Only four chapters done so far but it pretty much sets the plot and characters.

Any constructive criticism/suggestions would be welcome!

http://talkstocoyotes.livejournal.com/

MaineWriter:
Marge,
Thanks for sharing. I like your story.

Can I ask you a question? Int the most recent chapter, n the first part, in the bar, you did not space the dialog the way you did in the second part (the telephone call). Was that intentional? For me, it made it hard to follow, not sure who was doing the talking.

Just wondering...

Leslie

Marge_Innavera:

--- Quote from: MaineWriter on July 28, 2006, 08:50:49 am ---Int the most recent chapter, n the first part, in the bar, you did not space the dialog the way you did in the second part (the telephone call). Was that intentional? For me, it made it hard to follow, not sure who was doing the talking.

--- End quote ---

I'll revisit that part.
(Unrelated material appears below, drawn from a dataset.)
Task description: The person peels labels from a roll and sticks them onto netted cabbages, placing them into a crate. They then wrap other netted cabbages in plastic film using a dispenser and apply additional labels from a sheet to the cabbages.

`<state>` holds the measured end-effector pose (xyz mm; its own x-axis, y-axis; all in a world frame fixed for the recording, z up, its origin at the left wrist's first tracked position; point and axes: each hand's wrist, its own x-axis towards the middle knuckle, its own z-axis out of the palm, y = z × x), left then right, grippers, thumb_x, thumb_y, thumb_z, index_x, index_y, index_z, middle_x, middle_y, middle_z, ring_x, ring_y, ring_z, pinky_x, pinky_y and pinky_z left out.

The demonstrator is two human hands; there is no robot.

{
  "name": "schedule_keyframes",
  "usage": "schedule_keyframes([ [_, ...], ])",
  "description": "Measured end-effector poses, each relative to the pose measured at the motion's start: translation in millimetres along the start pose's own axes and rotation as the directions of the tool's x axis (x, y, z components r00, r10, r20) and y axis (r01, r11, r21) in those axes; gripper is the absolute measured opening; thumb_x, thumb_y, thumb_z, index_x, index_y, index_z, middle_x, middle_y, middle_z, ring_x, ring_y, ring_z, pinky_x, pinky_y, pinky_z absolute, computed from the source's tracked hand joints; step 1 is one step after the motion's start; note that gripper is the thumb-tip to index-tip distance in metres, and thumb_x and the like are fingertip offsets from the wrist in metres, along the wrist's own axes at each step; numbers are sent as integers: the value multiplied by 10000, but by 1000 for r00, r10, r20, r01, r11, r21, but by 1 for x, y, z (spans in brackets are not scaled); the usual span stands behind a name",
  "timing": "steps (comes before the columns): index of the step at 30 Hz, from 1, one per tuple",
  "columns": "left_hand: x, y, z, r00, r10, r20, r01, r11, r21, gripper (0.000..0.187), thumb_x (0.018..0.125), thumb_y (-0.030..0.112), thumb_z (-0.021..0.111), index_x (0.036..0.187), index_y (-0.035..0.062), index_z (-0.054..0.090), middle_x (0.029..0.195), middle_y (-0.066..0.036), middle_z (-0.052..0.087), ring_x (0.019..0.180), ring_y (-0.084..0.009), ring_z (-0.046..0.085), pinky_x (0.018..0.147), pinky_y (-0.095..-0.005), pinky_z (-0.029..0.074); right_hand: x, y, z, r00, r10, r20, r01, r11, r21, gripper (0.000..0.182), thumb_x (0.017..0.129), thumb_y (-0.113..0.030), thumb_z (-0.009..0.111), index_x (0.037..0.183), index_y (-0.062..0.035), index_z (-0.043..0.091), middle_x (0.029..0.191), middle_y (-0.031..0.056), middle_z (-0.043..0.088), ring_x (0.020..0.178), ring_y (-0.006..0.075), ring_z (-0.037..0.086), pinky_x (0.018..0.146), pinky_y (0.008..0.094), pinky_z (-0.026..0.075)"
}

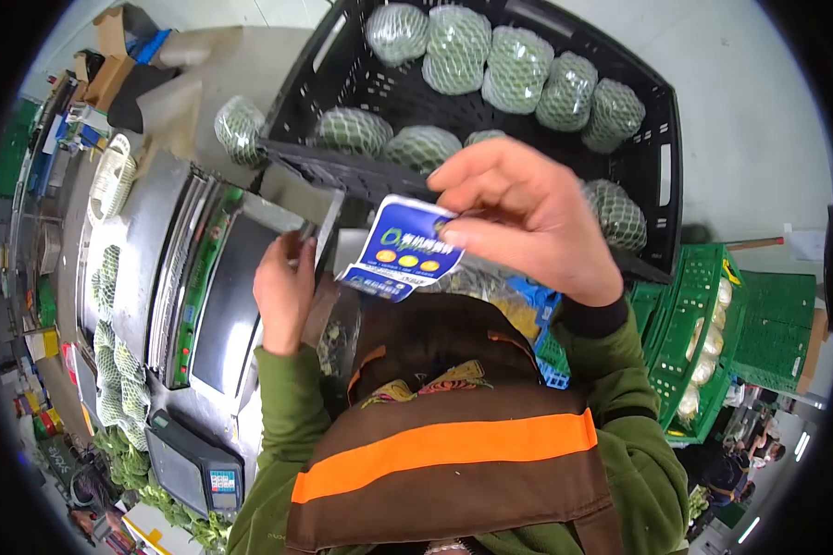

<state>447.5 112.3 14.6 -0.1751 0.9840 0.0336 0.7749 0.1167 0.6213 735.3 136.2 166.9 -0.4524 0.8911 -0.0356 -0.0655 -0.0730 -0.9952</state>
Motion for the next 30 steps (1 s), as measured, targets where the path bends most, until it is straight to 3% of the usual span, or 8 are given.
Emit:
schedule_keyframes([
  [3,-1,56,-25,990,123,73,1,504,-864,443,988,280,589,1294,-40,574,1129,-109,684,1026,-189,653,917,-331,500,9,10,1,998,12,67,-12,1000,3,295,903,6,677,1181,-9,580,983,28,668,910,68,620,794,211,500],
  [5,-2,82,-31,913,385,131,13,296,-955,378,978,134,599,1312,-37,553,1114,-85,681,1037,-153,620,959,-304,466,12,20,1,997,-2,78,1,1000,7,274,906,-1,680,1165,-3,590,989,35,670,912,72,623,804,216,504],
  [9,4,107,-21,903,327,280,188,283,-940,117,932,21,668,1044,-10,680,985,-38,702,880,-65,627,807,-234,505,12,20,-1,1000,-12,12,12,1000,-7,269,883,13,708,1135,12,614,996,52,683,922,85,645,825,238,521],
  [17,26,124,-30,901,380,210,52,385,-922,90,954,70,661,994,-7,684,877,-15,694,778,-39,618,691,-205,512,11,25,-6,984,-30,-176,21,998,-54,137,878,-62,734,1002,-11,707,912,16,676,788,61,613,692,204,492],
  [21,34,130,-25,915,334,227,61,443,-895,121,968,118,652,939,4,680,787,12,671,693,-17,582,611,-190,473,18,28,2,888,-391,-242,252,854,-455,97,801,-54,780,887,-80,744,889,26,646,742,131,611,658,254,486],
  [24,38,128,-11,952,197,236,149,376,-915,183,978,136,627,819,47,622,722,45,617,622,2,519,548,-191,419,25,43,1,578,-800,159,462,161,-872,238,664,-37,809,880,-104,737,878,13,640,765,214,594,633,297,489],
  [29,64,100,1,983,28,182,162,337,-927,156,983,150,630,858,56,639,740,37,634,614,-4,543,554,-189,438,14,47,10,616,-785,66,536,356,-766,206,720,-66,817,904,-76,724,903,25,654,743,203,598,640,298,490],
  [30,66,97,-4,987,23,160,142,340,-930,140,980,145,629,872,58,646,749,35,637,615,-6,551,555,-182,440,9,48,7,765,-644,-10,485,586,-649,168,748,-76,812,889,-64,722,882,33,656,732,197,602,641,297,491],
])
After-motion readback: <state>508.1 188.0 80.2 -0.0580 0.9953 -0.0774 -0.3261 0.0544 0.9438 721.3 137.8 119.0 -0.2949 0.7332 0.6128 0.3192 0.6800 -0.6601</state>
The phone call was "formatted" differently partly because it was a phone call, and partly because the other character wasn't physically present and won't be in the plot for several more chapters.  In the bar scene, I was trying to convey an impression of Ennis listening to various interactions going on around him.

Was there any specific part of the bar scene where who the speaker was started to get confusing? That would give me something to go on in figuring out a technique to clarify it.

MaineWriter:
This paragraph:

"Hardly remember the first time I was ever on a horse. You ever ride?" The three generations of David’s family that had been at the wedding, the suit not secondhand like Ennis’, his ability to casually fly across several states just for a cousin’s wedding; all spoke of a cavernous gap between their backgrounds; so he was irrationally surprised at the affirmative answer. "Oh yeah. Haven’t been on a horse in awhile but I rode a lot growin’ up. My best friend’s parents, they had a place north of Atlanta. Used to spend weekends up there, go up a lot in the summer." He hesitated and then gave Ennis a slow, amused smile as if anticipating the reaction. "Not the kind of saddles y’all use out here, though. I learned on an English saddle, and the way you ride with those is way different."

It took me a few reads to realize it was Ennis speaking in the first sentence.

I did like the feel of the multiple conversations going on and I thought that might be what you were trying to convey. On the other hand, I am a bit of a stickler for punctuation, grammar, spelling, etc. Nothing will turn me off from a story faster than finding it full of errors. (Marge, I am not saying that about yours...just speaking generally, here).  I think there is a fine line between bending a rule for effect and having something come across as just plain wrong. In your case, I thought there might be some bending going on, hence my question if it was intentional.

Leslie

notBastet:
Hi Marge,

Just wanted to chime in and say that I really like your story, too.  Though I know you know that already.  Starting off with the wedding scene seems pretty original (at least to me), and I thought it was fun.  Let's see what else?  I'm a southerner and I've lived in Georgia for two years.  However, I also lived in Wisconsin for four years and thus had lots of friends from Minnesota... So - I was partial to David before I even met him. 
:)

I thought I might get weirded out by the metaphysical stuff you first mentioned when you described the story to me... but so far, I really like it...

Happy writings, looking forward to the next chapter.